I'm looking for an authoritative reference with regard to whether <link rel="stylesheet">
with a non-matching media attribute value downloads synchronously or render-blocking or neither.
MDN helpfully draws attention to Scott Jehl's experiments from several years ago:
A style sheet with a media query attached to its tag will still download even if the query returns false.
Source: https://developer.mozilla.org/en-US/docs/Web/CSS/Media_Queries/Using_media_queries
Additional Reference: http://scottjehl.github.io/CSS-Download-Tests/
So far, so good.
But is that download-which-is-happening-anyway:
- synchronous or asynchronous ?
- render-blocking or non-render-blocking ?
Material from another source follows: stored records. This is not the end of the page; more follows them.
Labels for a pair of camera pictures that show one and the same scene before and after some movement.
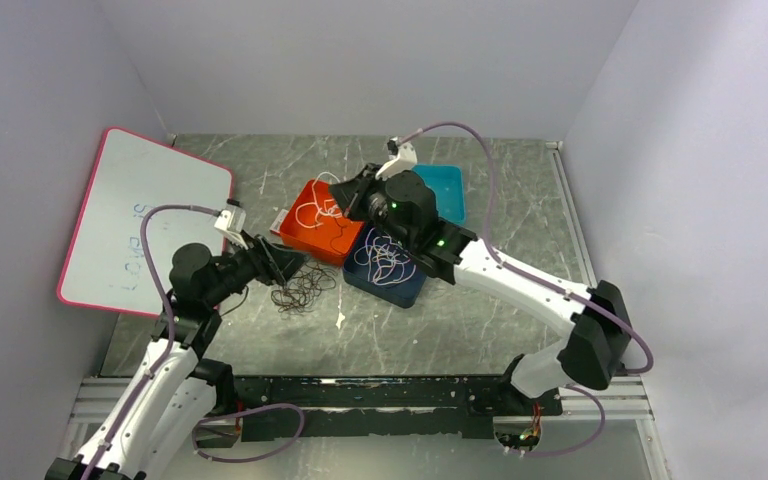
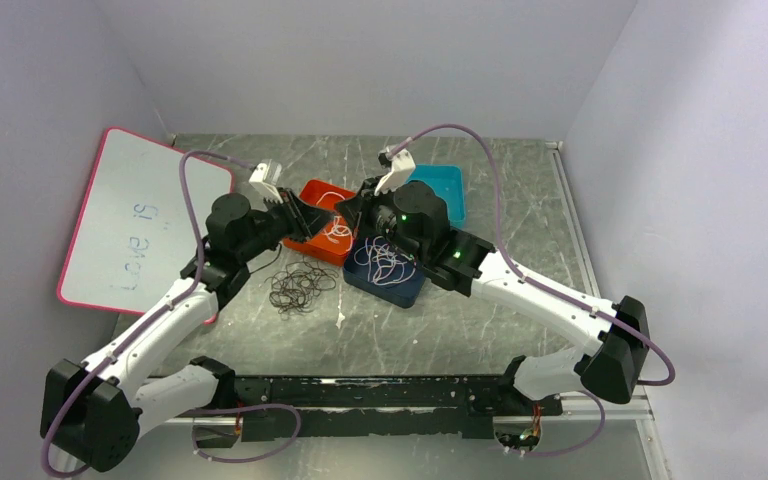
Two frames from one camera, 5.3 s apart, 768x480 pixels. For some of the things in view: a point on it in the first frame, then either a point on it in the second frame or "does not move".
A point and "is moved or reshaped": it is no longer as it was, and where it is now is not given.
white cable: x=308 y=215 is moved or reshaped
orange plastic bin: x=316 y=225 does not move
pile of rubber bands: x=303 y=286 does not move
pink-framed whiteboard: x=104 y=264 does not move
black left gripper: x=272 y=264 to x=302 y=219
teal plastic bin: x=447 y=183 does not move
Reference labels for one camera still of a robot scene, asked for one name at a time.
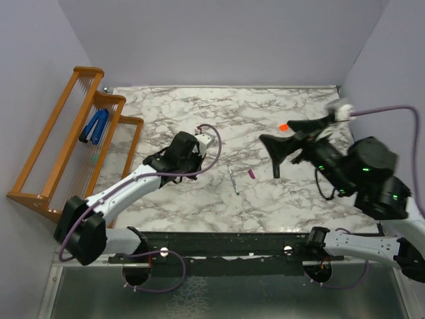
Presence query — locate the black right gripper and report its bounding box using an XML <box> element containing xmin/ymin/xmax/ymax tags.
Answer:
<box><xmin>256</xmin><ymin>115</ymin><xmax>353</xmax><ymax>195</ymax></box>

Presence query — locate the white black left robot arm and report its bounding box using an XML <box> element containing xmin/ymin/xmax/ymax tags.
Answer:
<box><xmin>54</xmin><ymin>132</ymin><xmax>214</xmax><ymax>265</ymax></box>

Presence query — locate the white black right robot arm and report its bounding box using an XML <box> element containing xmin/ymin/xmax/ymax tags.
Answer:
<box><xmin>259</xmin><ymin>115</ymin><xmax>424</xmax><ymax>282</ymax></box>

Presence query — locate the purple pen cap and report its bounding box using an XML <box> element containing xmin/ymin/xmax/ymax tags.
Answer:
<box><xmin>248</xmin><ymin>169</ymin><xmax>256</xmax><ymax>179</ymax></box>

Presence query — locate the green object in rack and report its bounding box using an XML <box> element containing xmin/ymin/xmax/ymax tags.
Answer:
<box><xmin>90</xmin><ymin>154</ymin><xmax>98</xmax><ymax>165</ymax></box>

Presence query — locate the orange wooden rack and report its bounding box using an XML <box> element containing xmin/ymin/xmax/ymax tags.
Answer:
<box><xmin>7</xmin><ymin>66</ymin><xmax>143</xmax><ymax>222</ymax></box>

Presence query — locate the blue stapler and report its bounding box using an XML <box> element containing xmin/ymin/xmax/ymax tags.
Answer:
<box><xmin>78</xmin><ymin>108</ymin><xmax>110</xmax><ymax>145</ymax></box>

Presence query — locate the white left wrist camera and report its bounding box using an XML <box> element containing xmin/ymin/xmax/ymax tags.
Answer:
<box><xmin>195</xmin><ymin>133</ymin><xmax>214</xmax><ymax>158</ymax></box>

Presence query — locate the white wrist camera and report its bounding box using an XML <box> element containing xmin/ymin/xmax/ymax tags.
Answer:
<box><xmin>326</xmin><ymin>98</ymin><xmax>353</xmax><ymax>123</ymax></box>
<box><xmin>195</xmin><ymin>133</ymin><xmax>214</xmax><ymax>158</ymax></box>

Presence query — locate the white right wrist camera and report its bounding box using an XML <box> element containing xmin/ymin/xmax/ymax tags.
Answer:
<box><xmin>326</xmin><ymin>98</ymin><xmax>353</xmax><ymax>123</ymax></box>

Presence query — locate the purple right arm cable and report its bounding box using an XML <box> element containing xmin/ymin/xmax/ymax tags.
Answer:
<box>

I'm going to guess that it's asynchronous, non-render-blocking and low priority.
But I'd really like to confirm this via an authoritative source - and I've been unable to find one.
Background to this question:
Now that Firefox (as of Jan 2021) supports <link rel="preload">
(see: https://caniuse.com/link-rel-preload), I've been running some experiments to see whether I am happiest with the behaviour of:
<link rel="preload" href="/my-non-critical-styles.css" as="style" onload="this.onload=null; this.rel='stylesheet';" />
versus:
<link rel="stylesheet" href="/my-non-critical-styles.css" media="print" onload="this.media='all';">
I can see that they do behave differently - a speed/performance tool like GTMetrix shows very clearly that the rel="preload"
approach prioritises loading the non-critical stylesheet over images, while the media="print"
approach prioritises loading images over the non-critical stylesheet - but I also want to be certain that the two approaches are alike in all other respects.